Going forward, it is expected that the amount spent per customer visit on food, coffee beans, and merchandise will increase annually at a rate of 1.5 to 2.0 percent to $1.65 by the end of 2020.
- Royalties as a Percentage of Total Licensed Store Revenues
This represents the fees charged by Starbucks to its licensing partners as a percentage of the total sales generated by franchises. During 2013, Starbucks charged almost 12.3 percent of the total revenues. However, I believe that the company is focused on capitalizing on the growth by adding stores rather than by increasing the royalties. Therefore, the company will hold the current percentage of 12.3 through to 2020.
- Average Number of Franchised Stores
In the first quarter of 2014, the company opened 319 licensed stores while the total number of new stores opened was 417. This shows that the company is inclined towards opening new licensed stores. During 2013, the average number of stores operating under licensing agreements between Starbucks and its various partners around the world was 9350.
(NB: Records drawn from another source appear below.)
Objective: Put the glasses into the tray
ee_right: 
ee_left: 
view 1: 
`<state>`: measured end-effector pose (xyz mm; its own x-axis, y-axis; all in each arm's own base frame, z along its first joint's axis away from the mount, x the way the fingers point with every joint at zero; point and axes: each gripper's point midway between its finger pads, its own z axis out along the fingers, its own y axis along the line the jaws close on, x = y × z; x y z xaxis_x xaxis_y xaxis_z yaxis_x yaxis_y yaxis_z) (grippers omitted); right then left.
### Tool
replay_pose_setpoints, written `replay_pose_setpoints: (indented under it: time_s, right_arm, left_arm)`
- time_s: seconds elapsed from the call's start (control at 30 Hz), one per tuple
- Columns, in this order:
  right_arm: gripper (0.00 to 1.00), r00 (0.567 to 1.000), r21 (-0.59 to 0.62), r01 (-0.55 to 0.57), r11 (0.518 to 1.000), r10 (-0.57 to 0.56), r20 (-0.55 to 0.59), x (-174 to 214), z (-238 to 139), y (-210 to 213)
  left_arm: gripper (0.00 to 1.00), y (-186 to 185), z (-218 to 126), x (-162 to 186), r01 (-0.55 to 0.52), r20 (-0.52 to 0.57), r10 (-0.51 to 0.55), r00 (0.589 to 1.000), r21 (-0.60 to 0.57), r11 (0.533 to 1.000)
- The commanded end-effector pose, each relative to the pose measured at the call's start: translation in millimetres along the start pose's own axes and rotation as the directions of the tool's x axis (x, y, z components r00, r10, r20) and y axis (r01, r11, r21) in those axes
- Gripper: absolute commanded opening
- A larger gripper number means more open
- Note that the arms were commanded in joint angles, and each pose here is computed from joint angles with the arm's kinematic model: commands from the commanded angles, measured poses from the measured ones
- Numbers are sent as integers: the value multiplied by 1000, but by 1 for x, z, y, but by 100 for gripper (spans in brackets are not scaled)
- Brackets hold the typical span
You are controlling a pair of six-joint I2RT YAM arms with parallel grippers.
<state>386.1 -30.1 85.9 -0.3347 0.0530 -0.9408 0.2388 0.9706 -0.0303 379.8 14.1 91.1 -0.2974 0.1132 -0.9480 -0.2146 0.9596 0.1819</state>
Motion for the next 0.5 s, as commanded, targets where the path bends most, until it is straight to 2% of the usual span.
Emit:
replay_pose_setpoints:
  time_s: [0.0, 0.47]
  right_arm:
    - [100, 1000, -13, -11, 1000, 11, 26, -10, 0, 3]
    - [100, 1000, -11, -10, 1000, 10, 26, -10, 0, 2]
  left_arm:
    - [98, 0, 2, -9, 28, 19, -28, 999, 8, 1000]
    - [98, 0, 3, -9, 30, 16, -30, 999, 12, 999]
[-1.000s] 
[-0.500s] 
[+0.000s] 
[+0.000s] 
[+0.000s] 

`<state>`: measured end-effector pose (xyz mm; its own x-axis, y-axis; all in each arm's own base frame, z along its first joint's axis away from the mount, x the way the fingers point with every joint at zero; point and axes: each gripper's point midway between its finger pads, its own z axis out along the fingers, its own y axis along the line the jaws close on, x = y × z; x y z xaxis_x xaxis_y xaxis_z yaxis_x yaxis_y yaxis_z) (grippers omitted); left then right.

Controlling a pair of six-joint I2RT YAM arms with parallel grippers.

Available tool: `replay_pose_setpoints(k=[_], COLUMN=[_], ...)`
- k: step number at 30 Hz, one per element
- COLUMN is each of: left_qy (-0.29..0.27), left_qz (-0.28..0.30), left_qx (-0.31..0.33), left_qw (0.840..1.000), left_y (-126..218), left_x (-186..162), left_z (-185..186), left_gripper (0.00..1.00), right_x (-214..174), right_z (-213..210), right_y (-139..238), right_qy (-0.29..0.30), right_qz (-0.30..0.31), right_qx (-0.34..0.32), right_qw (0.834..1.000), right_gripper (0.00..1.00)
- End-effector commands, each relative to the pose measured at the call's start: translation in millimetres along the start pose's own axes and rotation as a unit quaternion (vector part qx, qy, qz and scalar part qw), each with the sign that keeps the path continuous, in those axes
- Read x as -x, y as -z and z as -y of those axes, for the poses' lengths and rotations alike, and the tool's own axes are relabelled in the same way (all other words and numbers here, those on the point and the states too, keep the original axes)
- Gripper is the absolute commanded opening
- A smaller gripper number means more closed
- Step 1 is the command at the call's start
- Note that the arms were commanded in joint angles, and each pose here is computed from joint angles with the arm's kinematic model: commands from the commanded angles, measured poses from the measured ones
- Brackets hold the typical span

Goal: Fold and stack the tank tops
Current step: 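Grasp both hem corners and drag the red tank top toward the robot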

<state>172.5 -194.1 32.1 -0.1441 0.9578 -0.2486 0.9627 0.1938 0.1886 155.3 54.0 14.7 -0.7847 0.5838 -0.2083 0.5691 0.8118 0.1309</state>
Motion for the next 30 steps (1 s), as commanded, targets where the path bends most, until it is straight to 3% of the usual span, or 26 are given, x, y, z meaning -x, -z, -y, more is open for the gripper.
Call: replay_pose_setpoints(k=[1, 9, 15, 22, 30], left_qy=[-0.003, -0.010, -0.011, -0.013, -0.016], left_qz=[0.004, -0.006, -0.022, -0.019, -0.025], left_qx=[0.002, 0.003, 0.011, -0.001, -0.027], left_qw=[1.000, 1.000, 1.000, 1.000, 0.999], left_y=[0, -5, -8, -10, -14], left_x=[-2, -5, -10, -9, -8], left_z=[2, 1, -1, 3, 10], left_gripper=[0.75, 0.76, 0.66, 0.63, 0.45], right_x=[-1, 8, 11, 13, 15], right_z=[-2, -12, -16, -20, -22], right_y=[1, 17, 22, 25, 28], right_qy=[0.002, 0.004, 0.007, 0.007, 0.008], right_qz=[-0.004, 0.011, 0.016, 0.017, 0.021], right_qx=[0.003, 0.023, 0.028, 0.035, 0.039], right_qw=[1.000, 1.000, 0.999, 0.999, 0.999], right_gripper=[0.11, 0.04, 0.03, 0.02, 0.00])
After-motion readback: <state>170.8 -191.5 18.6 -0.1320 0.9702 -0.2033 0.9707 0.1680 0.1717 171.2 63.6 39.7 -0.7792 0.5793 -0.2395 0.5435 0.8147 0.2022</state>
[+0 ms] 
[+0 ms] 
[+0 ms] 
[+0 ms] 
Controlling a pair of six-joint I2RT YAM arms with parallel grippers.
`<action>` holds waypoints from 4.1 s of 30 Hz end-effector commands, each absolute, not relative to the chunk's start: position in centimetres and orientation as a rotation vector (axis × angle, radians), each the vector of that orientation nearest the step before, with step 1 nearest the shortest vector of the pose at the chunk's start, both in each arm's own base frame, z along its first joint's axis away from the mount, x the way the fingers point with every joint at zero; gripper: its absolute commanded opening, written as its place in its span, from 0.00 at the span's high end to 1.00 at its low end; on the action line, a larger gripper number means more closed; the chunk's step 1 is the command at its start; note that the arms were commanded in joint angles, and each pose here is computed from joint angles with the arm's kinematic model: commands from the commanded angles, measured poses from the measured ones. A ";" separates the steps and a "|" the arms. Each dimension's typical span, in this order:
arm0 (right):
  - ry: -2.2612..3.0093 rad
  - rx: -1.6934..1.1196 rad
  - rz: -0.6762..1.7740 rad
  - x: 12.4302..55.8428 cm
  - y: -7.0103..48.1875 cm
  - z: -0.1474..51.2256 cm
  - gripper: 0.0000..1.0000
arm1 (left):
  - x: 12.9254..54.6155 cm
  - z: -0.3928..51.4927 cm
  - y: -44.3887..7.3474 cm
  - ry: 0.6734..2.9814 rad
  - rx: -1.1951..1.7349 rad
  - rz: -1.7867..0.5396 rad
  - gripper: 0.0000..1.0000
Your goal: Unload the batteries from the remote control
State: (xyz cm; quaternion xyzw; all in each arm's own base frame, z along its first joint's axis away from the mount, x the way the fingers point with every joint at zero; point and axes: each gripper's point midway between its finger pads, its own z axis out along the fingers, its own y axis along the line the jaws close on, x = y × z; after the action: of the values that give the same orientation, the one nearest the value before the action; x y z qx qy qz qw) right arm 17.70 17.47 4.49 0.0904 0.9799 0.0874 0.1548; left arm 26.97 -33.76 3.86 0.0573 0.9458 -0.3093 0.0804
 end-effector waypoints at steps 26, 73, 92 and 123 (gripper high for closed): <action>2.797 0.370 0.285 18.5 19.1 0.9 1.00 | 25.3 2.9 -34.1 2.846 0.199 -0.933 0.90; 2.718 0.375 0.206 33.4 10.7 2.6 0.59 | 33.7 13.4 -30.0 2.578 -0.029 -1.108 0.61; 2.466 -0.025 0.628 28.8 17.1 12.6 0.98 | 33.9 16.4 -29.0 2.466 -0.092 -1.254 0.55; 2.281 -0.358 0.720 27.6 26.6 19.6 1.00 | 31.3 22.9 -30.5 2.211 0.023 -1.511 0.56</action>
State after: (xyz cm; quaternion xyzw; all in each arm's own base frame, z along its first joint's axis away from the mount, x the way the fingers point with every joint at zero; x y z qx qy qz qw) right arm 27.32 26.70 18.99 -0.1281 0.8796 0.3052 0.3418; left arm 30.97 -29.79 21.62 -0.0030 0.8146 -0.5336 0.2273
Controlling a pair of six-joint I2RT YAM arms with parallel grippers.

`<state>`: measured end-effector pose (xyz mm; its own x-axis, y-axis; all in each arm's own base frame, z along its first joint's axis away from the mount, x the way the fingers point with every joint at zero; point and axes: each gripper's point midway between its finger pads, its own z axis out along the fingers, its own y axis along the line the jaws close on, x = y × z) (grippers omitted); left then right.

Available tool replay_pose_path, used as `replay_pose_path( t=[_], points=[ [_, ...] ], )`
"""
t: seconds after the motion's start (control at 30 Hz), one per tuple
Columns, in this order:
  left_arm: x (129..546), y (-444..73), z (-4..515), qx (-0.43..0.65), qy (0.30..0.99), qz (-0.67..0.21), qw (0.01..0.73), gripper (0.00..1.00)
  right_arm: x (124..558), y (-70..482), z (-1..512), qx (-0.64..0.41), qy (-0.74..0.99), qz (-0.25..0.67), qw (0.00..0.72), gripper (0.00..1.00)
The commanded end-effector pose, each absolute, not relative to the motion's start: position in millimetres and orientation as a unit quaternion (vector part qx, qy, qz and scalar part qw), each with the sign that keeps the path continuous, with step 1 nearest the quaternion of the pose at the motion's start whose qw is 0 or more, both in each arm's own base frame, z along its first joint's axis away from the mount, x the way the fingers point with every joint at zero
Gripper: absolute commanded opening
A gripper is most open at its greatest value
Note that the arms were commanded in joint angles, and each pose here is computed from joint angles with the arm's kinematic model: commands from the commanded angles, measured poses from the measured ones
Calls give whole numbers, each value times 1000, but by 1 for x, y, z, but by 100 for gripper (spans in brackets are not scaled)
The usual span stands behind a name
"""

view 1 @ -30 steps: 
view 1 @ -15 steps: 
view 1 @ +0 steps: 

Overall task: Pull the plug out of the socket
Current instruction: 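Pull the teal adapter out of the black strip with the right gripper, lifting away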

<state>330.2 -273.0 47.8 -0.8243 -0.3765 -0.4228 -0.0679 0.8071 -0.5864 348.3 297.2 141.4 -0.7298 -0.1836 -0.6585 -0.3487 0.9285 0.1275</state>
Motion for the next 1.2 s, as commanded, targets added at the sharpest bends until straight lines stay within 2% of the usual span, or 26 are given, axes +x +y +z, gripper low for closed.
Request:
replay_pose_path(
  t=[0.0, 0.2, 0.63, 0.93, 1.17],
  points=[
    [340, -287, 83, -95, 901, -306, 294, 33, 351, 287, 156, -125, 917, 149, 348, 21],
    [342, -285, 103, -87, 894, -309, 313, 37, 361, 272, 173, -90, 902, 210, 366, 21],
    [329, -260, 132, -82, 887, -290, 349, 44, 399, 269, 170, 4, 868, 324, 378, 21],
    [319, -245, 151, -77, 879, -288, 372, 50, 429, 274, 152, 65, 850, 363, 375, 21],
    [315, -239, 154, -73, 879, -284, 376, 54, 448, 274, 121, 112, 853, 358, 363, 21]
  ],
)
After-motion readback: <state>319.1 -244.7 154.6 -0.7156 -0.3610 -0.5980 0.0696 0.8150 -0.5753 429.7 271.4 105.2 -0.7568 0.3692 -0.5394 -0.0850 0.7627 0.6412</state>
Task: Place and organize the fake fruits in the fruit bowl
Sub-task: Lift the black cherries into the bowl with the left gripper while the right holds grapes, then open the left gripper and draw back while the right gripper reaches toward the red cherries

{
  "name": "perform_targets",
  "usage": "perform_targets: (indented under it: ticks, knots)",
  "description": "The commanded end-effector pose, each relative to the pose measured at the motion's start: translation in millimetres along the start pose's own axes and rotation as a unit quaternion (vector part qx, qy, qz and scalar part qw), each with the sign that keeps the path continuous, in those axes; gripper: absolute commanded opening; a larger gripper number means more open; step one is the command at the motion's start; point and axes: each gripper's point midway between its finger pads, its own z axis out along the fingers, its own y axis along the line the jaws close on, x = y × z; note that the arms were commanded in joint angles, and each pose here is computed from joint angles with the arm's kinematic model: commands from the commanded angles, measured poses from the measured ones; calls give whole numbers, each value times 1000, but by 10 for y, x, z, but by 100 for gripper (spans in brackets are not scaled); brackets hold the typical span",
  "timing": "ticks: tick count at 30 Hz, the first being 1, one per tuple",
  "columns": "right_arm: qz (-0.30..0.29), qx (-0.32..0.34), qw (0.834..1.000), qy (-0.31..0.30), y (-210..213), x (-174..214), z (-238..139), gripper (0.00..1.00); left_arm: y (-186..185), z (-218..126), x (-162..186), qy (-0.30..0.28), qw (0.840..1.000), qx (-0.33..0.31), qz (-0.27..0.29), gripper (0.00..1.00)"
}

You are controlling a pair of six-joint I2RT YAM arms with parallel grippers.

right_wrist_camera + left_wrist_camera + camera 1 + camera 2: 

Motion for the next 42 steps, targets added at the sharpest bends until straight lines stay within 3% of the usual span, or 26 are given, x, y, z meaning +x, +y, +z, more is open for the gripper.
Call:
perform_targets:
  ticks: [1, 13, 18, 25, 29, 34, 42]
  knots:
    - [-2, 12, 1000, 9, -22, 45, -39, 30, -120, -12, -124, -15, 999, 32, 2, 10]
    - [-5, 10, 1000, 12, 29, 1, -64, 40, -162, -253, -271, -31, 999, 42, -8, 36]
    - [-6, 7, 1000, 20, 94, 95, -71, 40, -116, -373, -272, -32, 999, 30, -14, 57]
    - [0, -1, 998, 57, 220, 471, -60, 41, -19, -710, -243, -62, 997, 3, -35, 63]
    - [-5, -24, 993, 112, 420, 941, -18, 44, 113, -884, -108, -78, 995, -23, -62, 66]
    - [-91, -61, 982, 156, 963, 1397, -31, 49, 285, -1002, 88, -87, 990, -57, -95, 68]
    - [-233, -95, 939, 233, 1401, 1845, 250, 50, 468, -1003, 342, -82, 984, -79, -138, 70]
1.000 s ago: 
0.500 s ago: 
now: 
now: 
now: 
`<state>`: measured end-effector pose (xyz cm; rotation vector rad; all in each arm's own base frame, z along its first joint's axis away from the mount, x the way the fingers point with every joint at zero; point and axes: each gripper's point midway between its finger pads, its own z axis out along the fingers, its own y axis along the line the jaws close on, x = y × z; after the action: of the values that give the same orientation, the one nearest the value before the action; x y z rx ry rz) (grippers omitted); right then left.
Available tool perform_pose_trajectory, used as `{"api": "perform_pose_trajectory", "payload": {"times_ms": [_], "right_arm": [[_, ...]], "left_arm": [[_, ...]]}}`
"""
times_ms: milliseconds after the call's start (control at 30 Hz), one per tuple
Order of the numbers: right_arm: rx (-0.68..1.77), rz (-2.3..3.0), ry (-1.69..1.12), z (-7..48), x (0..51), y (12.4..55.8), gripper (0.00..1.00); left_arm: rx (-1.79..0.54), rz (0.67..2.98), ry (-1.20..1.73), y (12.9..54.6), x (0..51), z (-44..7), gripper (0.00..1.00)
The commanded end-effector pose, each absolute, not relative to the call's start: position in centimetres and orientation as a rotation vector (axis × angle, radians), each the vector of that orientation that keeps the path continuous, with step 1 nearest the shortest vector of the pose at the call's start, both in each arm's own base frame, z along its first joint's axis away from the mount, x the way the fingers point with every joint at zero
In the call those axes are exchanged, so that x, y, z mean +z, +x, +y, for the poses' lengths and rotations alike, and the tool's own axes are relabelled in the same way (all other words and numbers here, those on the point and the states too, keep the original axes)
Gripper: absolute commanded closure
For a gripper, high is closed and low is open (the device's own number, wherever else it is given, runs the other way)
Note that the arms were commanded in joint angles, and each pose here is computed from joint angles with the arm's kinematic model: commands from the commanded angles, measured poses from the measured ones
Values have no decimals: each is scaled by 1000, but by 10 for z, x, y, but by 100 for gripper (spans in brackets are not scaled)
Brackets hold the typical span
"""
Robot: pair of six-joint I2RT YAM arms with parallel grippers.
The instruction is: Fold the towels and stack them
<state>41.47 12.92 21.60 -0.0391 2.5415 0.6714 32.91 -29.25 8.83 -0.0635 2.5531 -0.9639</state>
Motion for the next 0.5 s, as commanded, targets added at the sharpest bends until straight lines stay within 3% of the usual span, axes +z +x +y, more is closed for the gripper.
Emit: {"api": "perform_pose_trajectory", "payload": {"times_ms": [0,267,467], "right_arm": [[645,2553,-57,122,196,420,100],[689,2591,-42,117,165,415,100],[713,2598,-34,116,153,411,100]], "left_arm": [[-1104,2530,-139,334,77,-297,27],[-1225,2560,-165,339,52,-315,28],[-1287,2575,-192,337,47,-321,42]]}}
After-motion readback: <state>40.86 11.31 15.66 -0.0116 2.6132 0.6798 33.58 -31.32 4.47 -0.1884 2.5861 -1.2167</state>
Going forward, the company seems to be determined to aggressively increase its total number of stores. Successful execution of business in China and India will be the key to the company's success. For 2014 I believe that the average number of franchised restaurants will be around 600-700 stores and this will bring the total number of stores to around 14500 by the end of 2020.
Growth to be Translated in Revenues
Given the above mentioned growth prospects the company is expected to increase its revenues. The figure above demonstrates the actual and forecasted revenues of the company that were primarily driven by the opening of new stores.
Starbucks is pursuing the idea of expanding through franchises along with company-owned shops. This strategy has yielded fruitful results for its competitors such as McDonald's (NYSE:MCD) and Dunkin' Brands (NASDAQ:DNKN) and will ensure success for Starbucks as well.
The company is quite optimistic about its initiatives in China and India that will hopefully ensure future growth prospects. In the face of competition, the pace of revenue growth has now slowed down in the U.S. However, the company has taken the right steps towards increasing profits as it has been expanding in the emerging markets like China, India and Brazil through the opening of company-operated and licensed stores.
Disclosure: I have no positions in any stocks mentioned, and no plans to initiate any positions within the next 72 hours. I wrote this article myself, and it expresses my own opinions. I am not receiving compensation for it (other than from Seeking Alpha). I have no business relationship with any company whose stock is mentioned in this article.